§ **Exercise description**: Transcribe the entire listing below exactly.

§ **Raw data**:
§ §
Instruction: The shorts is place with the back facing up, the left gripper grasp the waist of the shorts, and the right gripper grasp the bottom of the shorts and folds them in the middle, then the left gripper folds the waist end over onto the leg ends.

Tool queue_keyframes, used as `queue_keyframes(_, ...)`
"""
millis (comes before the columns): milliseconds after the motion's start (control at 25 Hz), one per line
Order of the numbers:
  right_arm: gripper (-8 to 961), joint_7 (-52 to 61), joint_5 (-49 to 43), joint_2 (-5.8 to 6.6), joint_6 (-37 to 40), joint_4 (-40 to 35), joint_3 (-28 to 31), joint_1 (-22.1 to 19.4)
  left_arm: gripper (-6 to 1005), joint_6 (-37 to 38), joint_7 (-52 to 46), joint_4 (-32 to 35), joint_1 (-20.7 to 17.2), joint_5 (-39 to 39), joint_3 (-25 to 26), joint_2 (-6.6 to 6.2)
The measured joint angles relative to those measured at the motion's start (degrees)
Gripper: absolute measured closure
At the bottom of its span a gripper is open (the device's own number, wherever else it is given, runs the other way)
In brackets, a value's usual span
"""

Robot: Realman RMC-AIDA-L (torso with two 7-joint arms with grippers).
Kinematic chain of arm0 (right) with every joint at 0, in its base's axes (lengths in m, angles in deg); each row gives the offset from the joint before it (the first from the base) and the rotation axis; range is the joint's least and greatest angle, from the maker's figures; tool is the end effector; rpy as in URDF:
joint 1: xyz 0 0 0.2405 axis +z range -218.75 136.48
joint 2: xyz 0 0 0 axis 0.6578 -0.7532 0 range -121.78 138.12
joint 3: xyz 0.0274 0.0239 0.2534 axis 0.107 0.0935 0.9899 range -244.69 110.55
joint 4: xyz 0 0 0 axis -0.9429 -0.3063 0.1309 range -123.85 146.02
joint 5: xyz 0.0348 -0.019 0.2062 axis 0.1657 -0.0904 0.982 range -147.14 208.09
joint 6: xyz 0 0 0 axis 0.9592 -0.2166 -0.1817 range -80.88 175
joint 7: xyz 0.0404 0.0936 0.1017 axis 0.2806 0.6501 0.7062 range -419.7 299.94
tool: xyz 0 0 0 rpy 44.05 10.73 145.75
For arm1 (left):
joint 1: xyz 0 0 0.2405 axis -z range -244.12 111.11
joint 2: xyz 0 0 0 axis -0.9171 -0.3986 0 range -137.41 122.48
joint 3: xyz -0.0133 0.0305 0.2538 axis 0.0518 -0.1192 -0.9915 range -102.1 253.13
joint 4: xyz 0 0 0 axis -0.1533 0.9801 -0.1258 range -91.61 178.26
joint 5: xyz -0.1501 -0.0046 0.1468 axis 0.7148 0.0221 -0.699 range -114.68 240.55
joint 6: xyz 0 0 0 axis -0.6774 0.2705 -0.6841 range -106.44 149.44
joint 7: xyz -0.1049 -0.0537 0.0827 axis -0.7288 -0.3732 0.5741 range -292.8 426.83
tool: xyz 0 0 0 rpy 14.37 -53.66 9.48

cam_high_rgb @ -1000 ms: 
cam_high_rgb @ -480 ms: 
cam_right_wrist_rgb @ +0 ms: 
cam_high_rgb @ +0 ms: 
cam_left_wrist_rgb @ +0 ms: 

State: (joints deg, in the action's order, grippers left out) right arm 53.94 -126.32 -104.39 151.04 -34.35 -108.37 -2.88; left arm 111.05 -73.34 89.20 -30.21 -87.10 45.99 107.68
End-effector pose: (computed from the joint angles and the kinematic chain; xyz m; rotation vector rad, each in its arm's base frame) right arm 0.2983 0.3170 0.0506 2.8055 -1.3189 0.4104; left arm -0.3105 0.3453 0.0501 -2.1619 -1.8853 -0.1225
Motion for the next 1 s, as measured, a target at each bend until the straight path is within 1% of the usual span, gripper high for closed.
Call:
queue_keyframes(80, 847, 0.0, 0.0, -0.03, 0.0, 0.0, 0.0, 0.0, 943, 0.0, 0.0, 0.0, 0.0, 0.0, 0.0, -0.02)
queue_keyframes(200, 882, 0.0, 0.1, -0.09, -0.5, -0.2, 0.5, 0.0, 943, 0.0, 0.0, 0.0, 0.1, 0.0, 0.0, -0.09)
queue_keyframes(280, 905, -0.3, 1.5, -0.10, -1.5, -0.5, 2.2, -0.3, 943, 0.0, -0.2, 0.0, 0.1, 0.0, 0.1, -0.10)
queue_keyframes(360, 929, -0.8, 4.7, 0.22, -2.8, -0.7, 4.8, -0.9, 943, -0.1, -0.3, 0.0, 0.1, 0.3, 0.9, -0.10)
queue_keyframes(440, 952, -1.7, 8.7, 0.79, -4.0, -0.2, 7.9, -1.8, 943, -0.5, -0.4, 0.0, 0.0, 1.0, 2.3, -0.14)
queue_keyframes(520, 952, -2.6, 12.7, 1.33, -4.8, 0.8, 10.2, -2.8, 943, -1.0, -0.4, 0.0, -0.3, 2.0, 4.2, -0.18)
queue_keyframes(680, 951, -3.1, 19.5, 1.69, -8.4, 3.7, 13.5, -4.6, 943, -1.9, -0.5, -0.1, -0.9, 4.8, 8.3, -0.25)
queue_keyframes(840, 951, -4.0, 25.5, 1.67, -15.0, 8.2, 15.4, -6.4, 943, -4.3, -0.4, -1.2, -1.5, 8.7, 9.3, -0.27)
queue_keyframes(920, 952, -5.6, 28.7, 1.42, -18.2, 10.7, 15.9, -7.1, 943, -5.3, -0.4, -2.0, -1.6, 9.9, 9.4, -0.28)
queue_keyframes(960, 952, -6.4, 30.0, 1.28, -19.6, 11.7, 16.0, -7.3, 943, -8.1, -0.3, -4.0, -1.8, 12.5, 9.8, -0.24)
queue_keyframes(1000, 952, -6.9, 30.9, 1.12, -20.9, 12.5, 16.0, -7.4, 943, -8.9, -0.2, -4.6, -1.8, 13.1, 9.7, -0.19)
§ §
§ **Task response**:
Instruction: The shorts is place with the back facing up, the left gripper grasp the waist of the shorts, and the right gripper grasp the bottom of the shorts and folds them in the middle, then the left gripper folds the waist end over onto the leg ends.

Tool queue_keyframes, used as `queue_keyframes(_, ...)`
"""
millis (comes before the columns): milliseconds after the motion's start (control at 25 Hz), one per line
Order of the numbers:
  right_arm: gripper (-8 to 961), joint_7 (-52 to 61), joint_5 (-49 to 43), joint_2 (-5.8 to 6.6), joint_6 (-37 to 40), joint_4 (-40 to 35), joint_3 (-28 to 31), joint_1 (-22.1 to 19.4)
  left_arm: gripper (-6 to 1005), joint_6 (-37 to 38), joint_7 (-52 to 46), joint_4 (-32 to 35), joint_1 (-20.7 to 17.2), joint_5 (-39 to 39), joint_3 (-25 to 26), joint_2 (-6.6 to 6.2)
The measured joint angles relative to those measured at the motion's start (degrees)
Gripper: absolute measured closure
At the bottom of its span a gripper is open (the device's own number, wherever else it is given, runs the other way)
In brackets, a value's usual span
"""

Robot: Realman RMC-AIDA-L (torso with two 7-joint arms with grippers).
Kinematic chain of arm0 (right) with every joint at 0, in its base's axes (lengths in m, angles in deg); each row gives the offset from the joint before it (the first from the base) and the rotation axis; range is the joint's least and greatest angle, from the maker's figures; tool is the end effector; rpy as in URDF:
joint 1: xyz 0 0 0.2405 axis +z range -218.75 136.48
joint 2: xyz 0 0 0 axis 0.6578 -0.7532 0 range -121.78 138.12
joint 3: xyz 0.0274 0.0239 0.2534 axis 0.107 0.0935 0.9899 range -244.69 110.55
joint 4: xyz 0 0 0 axis -0.9429 -0.3063 0.1309 range -123.85 146.02
joint 5: xyz 0.0348 -0.019 0.2062 axis 0.1657 -0.0904 0.982 range -147.14 208.09
joint 6: xyz 0 0 0 axis 0.9592 -0.2166 -0.1817 range -80.88 175
joint 7: xyz 0.0404 0.0936 0.1017 axis 0.2806 0.6501 0.7062 range -419.7 299.94
tool: xyz 0 0 0 rpy 44.05 10.73 145.75
For arm1 (left):
joint 1: xyz 0 0 0.2405 axis -z range -244.12 111.11
joint 2: xyz 0 0 0 axis -0.9171 -0.3986 0 range -137.41 122.48
joint 3: xyz -0.0133 0.0305 0.2538 axis 0.0518 -0.1192 -0.9915 range -102.1 253.13
joint 4: xyz 0 0 0 axis -0.1533 0.9801 -0.1258 range -91.61 178.26
joint 5: xyz -0.1501 -0.0046 0.1468 axis 0.7148 0.0221 -0.699 range -114.68 240.55
joint 6: xyz 0 0 0 axis -0.6774 0.2705 -0.6841 range -106.44 149.44
joint 7: xyz -0.1049 -0.0537 0.0827 axis -0.7288 -0.3732 0.5741 range -292.8 426.83
tool: xyz 0 0 0 rpy 14.37 -53.66 9.48

cam_high_rgb @ -1000 ms: 
cam_high_rgb @ -480 ms: 
cam_right_wrist_rgb @ +0 ms: 
cam_high_rgb @ +0 ms: 
cam_left_wrist_rgb @ +0 ms: 

State: (joints deg, in the action's order, grippers left out) right arm 53.94 -126.32 -104.39 151.04 -34.35 -108.37 -2.88; left arm 111.05 -73.34 89.20 -30.21 -87.10 45.99 107.68
End-effector pose: (computed from the joint angles and the kinematic chain; xyz m; rotation vector rad, each in its arm's base frame) right arm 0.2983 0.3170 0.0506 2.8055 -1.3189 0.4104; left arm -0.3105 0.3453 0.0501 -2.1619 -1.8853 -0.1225
Motion for the next 1 s, as measured, a target at each bend until the straight path is within 1% of the usual span, gripper high for closed.
Call:
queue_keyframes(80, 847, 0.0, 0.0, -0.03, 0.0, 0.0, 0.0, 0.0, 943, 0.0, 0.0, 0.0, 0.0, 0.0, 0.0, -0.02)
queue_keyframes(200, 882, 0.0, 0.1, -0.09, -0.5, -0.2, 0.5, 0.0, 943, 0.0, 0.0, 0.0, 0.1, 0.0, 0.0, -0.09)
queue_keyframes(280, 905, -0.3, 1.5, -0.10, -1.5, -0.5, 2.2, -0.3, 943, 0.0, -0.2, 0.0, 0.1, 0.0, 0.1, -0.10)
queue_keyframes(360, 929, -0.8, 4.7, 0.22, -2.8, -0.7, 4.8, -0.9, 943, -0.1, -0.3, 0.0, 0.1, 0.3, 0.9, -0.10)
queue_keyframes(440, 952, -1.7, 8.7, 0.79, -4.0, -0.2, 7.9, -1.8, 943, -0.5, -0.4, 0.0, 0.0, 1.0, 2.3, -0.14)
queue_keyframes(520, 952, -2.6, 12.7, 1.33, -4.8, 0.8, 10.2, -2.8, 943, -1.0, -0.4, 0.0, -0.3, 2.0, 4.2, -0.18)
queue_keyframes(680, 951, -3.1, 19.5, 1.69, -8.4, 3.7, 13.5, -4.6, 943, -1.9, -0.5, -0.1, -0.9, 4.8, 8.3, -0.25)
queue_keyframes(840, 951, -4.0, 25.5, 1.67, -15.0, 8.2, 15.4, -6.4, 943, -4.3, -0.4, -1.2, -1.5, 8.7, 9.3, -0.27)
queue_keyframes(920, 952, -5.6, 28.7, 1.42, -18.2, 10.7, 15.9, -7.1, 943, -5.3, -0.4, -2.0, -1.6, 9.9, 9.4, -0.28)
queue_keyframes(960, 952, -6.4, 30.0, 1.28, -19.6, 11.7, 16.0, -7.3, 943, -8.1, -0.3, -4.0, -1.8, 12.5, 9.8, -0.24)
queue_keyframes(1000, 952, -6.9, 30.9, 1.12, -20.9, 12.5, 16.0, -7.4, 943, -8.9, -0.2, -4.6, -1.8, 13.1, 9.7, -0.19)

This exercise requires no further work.